_ASSIGNMENT_
Restate the listing exactly.

_DATA SEGMENT_
↓↓↓

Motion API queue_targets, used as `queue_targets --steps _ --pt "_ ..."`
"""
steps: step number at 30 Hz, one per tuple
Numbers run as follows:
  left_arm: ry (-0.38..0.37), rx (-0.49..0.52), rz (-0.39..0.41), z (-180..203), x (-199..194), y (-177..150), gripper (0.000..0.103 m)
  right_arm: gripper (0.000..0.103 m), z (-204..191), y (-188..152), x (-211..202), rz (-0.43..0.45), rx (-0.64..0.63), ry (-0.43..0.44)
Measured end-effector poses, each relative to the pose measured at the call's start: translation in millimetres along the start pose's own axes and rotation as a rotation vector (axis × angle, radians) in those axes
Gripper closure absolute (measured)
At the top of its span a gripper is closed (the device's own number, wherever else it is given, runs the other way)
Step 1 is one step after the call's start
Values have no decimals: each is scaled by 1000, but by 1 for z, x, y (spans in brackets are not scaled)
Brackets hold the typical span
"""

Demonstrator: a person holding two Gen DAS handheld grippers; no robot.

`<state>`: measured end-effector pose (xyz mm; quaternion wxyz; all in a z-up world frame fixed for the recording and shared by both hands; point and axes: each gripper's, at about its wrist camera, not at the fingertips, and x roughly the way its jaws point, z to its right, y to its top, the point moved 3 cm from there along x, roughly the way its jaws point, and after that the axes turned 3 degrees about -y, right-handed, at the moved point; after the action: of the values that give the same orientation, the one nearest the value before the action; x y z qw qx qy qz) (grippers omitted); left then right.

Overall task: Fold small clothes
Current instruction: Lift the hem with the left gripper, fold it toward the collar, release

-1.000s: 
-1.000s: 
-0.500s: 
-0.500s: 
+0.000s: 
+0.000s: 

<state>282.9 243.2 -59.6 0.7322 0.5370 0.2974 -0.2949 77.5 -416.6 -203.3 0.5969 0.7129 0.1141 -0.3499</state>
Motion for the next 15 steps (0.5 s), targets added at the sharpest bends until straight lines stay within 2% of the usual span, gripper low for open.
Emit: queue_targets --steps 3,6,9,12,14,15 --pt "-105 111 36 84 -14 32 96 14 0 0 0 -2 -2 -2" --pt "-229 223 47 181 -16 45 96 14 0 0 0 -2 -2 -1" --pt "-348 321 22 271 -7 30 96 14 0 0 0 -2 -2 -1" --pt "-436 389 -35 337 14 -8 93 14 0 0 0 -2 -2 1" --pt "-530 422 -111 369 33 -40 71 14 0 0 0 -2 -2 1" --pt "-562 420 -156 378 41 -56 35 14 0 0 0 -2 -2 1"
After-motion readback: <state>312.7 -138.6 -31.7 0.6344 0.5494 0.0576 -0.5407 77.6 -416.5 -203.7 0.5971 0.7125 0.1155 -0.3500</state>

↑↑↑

_TASK OUTPUT_
Motion API queue_targets, used as `queue_targets --steps _ --pt "_ ..."`
"""
steps: step number at 30 Hz, one per tuple
Numbers run as follows:
  left_arm: ry (-0.38..0.37), rx (-0.49..0.52), rz (-0.39..0.41), z (-180..203), x (-199..194), y (-177..150), gripper (0.000..0.103 m)
  right_arm: gripper (0.000..0.103 m), z (-204..191), y (-188..152), x (-211..202), rz (-0.43..0.45), rx (-0.64..0.63), ry (-0.43..0.44)
Measured end-effector poses, each relative to the pose measured at the call's start: translation in millimetres along the start pose's own axes and rotation as a rotation vector (axis × angle, radians) in those axes
Gripper closure absolute (measured)
At the top of its span a gripper is closed (the device's own number, wherever else it is given, runs the other way)
Step 1 is one step after the call's start
Values have no decimals: each is scaled by 1000, but by 1 for z, x, y (spans in brackets are not scaled)
Brackets hold the typical span
"""

Demonstrator: a person holding two Gen DAS handheld grippers; no robot.

`<state>`: measured end-effector pose (xyz mm; quaternion wxyz; all in a z-up world frame fixed for the recording and shared by both hands; point and axes: each gripper's, at about its wrist camera, not at the fingertips, and x roughly the way its jaws point, z to its right, y to its top, the point moved 3 cm from there along x, roughly the way its jaws point, and after that the axes turned 3 degrees about -y, right-handed, at the moved point; after the action: of the values that give the same orientation, the one nearest the value before the action; x y z qw qx qy qz) (grippers omitted); left then right.

Overall task: Fold small clothes
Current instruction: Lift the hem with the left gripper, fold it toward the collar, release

-1.000s: 
-1.000s: 
-0.500s: 
-0.500s: 
+0.000s: 
+0.000s: 

<state>282.9 243.2 -59.6 0.7322 0.5370 0.2974 -0.2949 77.5 -416.6 -203.3 0.5969 0.7129 0.1141 -0.3499</state>
Motion for the next 15 steps (0.5 s), targets added at the sharpest bends until straight lines stay within 2% of the usual span, gripper low for open.
Emit: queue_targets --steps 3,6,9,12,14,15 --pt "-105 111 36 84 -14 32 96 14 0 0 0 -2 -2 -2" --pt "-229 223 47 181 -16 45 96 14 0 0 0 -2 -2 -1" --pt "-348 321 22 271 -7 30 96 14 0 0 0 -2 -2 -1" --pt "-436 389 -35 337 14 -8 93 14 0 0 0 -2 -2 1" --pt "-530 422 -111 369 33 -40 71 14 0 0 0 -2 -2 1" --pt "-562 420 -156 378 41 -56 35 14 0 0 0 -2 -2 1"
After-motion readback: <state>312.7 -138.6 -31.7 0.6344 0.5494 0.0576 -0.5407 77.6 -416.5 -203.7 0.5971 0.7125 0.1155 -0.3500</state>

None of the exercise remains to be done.